Мне не впервой было сталкиваться с такого рода «инфантилизмом»; на нашей кухне порой возникали «посланцы из прошлого»: спившиеся актеры, наркоманы, личности порой совершенно опустившиеся, но все еще жившие воспоминаниями о «высших мгновениях» своей жизни, верившие в то, что еще не все кончено, и потому требовавшие к себе не только снисхождения, но и некоторого повышенного внимания. Впрочем, формы этого «внимания» были как правило весьма заурядны: измученный, забитый жизнью, людьми, заевший себя собственными комплексами, человек прежде всего хотел выпить, потом поесть, а когда эти нехитрые желания удовлетворялись, пускался в воспоминания и рассуждения, суть которых так или иначе сводилась к одному: «все они козлы, и только мы здесь, я, ты, Настя, понимаем, какие они козлы!..» И я поддакивал, делано улыбался, наполнял рюмки, чокался и никак не решался сказать: да взгляни ты на себя, на меня, мы разные люди, и то, что когда-то мы вместе баловались «травкой», ни к чему меня не обязывает. Хотел сказать, и не мог: удерживала жалость к «падшему», Настя, говорившая: кто знает, что еще будет с нами самими? К тому же в каждом из таких «визитеров» было что-то от Метельникова, а, значит, отчасти личное, наше: ходячее зеркало, камертон, звучащий в унисон с какой-то дальней, ослабленной стрункой души.

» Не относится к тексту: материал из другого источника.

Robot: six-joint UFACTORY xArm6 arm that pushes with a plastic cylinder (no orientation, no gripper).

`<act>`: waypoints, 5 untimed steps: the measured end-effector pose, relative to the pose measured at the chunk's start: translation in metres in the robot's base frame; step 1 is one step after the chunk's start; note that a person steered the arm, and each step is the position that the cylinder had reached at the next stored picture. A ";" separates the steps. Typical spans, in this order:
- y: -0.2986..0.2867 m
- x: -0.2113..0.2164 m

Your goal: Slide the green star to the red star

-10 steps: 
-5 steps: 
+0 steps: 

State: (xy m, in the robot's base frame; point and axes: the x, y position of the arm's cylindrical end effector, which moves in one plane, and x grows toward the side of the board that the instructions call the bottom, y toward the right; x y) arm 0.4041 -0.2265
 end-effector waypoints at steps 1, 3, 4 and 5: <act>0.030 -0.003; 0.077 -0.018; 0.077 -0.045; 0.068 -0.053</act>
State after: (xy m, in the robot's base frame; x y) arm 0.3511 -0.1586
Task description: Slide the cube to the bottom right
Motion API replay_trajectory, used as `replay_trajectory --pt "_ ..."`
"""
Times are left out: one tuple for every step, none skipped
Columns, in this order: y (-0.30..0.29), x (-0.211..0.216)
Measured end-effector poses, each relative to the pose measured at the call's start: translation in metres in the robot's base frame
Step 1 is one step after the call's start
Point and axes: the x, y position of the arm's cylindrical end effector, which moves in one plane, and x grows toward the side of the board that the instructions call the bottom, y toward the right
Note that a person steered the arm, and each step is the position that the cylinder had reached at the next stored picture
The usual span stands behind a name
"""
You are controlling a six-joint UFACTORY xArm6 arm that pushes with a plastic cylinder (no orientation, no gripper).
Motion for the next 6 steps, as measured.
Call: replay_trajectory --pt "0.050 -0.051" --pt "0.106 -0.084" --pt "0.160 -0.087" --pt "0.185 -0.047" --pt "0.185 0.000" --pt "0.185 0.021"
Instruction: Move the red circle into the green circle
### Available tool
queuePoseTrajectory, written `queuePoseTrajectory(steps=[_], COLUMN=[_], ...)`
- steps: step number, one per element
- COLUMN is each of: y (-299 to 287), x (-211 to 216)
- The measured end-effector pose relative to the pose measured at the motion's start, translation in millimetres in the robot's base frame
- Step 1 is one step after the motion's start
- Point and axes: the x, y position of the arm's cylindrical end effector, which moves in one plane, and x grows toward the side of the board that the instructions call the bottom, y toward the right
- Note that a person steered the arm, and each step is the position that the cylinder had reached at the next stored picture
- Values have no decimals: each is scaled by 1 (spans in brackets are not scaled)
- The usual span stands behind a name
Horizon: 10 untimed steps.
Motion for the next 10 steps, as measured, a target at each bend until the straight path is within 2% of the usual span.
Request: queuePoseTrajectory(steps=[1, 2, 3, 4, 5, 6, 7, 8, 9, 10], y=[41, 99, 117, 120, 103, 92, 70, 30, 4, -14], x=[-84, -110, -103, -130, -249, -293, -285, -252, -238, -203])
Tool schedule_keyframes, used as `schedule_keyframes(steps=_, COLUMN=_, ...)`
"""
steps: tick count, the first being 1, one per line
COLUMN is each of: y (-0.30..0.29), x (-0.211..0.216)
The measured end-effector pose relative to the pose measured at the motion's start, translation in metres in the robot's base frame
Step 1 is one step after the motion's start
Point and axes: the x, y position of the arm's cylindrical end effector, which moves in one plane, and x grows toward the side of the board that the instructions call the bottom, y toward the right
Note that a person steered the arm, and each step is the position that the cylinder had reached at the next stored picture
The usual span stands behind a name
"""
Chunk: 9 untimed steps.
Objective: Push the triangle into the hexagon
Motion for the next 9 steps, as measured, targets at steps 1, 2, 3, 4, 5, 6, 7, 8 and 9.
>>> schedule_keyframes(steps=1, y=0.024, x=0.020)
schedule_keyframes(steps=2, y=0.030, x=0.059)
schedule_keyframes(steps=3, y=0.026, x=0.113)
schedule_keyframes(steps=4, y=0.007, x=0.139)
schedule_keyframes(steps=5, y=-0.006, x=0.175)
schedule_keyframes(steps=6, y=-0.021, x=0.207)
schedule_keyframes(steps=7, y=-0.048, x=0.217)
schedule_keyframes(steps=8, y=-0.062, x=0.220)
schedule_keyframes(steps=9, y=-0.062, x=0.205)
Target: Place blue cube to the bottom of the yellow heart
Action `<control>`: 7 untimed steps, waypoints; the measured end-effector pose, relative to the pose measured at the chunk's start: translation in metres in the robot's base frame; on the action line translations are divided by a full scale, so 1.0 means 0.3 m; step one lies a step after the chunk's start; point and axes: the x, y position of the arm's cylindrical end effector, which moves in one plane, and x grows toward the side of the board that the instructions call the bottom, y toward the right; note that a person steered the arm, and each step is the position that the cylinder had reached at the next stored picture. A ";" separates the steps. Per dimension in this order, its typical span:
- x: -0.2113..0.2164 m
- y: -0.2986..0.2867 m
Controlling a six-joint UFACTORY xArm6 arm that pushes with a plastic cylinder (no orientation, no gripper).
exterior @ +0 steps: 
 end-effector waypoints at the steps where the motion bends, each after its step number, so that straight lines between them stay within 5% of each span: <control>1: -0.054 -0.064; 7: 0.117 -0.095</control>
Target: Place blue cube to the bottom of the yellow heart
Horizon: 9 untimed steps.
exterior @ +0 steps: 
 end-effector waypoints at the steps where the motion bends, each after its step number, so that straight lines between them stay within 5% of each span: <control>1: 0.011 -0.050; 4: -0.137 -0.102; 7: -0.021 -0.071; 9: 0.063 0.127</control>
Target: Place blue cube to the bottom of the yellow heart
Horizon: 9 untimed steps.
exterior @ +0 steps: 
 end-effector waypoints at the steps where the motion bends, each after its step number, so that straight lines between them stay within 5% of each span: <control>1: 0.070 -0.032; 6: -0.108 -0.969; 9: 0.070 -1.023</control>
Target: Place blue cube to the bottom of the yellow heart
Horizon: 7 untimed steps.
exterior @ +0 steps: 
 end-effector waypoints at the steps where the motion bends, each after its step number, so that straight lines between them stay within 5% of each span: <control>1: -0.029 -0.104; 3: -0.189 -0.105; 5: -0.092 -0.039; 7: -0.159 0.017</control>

Случилось, что один такой «визитер» – Корзун называл их «хронофагами», – попал как раз на него. Попал, но не узнал: Корзун в это время примерял на себя роль царя Федора Иоанновича, после ковбоев и прочих брутальных типов это было не просто, и потому он воплощался в новый для себя «образ» по полной программе: отпустил редкую, как на портрете у молодого Соловьева, бородку; стал соблюдать Великий Пост, и даже, как мне казалось, навесил на свои плечи плоские кожаные мешочки с охотничьей дробью – вериги, скрытые под холщовой, расшитой на «русский манер», рубахой с планкой и высоким глухим воротом. Вживаясь, тем не менее трактовал образ царя-юродивого «под себя» – иначе он не был бы Корзун, – и суть трактовки вкратце сводилась к тому, что «яблочко от яблони недалеко падает». Блаженный-то он блаженный, но в чем-то все же «Грозный». В неистовости нрава и – почти тавтология, – истовости своего «служения». Федор знает, что выше него только Бог, говорил Корзун, но, в отличие от отца, понимает свою власть как служение во искупление отцовых грехов. И не только он, все должны покаяться, и если холопы не согласятся по доброй воле, он их заставит, и если личного примера окажется мало, он из «блаженного» сделается «грозным». Я хочу играть Федора так, говорил Корзун, чтобы за ним все время маячил призрак отца, страшный призрак.